If this is true, and I believe it is, black liberation movements (and other liberation movements) are driving toward something unrelated to America’s better nature or imagined intrinsic greatness. It might be spiritual and theological (as it is for me, and has been for many people), or it might come from other motivations (as it has for many others). But justice is bigger than realizing America’s greatness. It’s bigger than “changing hearts and minds” because justice is worth demanding, even of unchanged hearts and minds. The pursuit is worth it because another world is possible.

This is the work of Langston Hughes, Bayard Rustin, King, Malcolm X, and James Baldwin. It’s the work of Ida B Wells, Fannie Lou Hamer, Ella Baker, and Angela Davis. It’s the ongoing work of so many in the Movement for Black Lives today as it demands justice without accomodation. These people, and so many others that we as Americans respond to in the ways I try to introduce above, tell the truth about America. Not because they think it just needs to get a little better and realize its true nature, but because it needs, and has always needed, moral revolution of its true nature.

The majority of Americans have never supported social movements, especially these various black liberation movements. Most Americans didn’t support the goals and tactics of the Civil Rights Movement while it was happening, just like today most Americans don’t support the goals and tactics of the Movement for Black Lives, in all its parts. Most Americans (especially white Americans) are, as they have always been, either silently indifferent to injustice, or actively opposed to justice, for marginalized and oppressed people.
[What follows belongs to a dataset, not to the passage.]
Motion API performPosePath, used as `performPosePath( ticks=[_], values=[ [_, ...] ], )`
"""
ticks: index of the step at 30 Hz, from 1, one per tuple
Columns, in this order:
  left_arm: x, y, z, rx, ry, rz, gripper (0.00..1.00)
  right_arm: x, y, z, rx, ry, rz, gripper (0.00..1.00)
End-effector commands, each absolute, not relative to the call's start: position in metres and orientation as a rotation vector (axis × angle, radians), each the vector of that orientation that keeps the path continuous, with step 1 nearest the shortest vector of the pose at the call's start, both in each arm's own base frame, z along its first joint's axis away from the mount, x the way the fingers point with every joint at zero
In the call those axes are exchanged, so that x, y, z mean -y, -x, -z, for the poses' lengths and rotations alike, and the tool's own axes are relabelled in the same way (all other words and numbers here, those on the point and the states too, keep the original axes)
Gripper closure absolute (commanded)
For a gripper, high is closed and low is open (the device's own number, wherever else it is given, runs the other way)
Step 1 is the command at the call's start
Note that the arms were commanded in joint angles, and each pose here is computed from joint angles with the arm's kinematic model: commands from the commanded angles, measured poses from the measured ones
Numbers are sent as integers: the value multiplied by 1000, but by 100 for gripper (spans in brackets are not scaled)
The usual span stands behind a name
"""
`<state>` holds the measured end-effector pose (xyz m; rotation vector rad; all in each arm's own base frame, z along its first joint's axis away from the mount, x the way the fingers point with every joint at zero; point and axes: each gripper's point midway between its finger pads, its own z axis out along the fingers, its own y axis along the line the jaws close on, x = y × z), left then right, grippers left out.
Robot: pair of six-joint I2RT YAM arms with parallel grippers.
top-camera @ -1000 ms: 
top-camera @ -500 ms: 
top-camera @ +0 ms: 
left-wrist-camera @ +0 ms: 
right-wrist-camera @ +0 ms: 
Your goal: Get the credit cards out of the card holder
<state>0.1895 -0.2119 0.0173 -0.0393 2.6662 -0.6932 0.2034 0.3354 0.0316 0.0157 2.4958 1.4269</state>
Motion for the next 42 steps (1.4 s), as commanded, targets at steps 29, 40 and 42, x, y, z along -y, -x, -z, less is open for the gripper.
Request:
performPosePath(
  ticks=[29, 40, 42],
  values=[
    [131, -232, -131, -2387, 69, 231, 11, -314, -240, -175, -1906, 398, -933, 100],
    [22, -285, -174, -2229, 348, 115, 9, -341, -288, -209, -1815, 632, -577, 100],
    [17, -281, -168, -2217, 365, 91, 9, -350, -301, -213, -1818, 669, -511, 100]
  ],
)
I don’t find this hopeless, to be clear, because hope for justice is not based in a vague idea that America is better than it is. Hope for justice is found with the specific people who invent that other world, and the things that inspire them. I believe it’s specifically found in the reign of Jesus, which exists alongside all the other reigns and powers, but constantly subverts them and calls others to do the same. In so doing, rather than tweaking those reigns and powers because they’re basically fine, it creates new worlds in the shell of the old ones.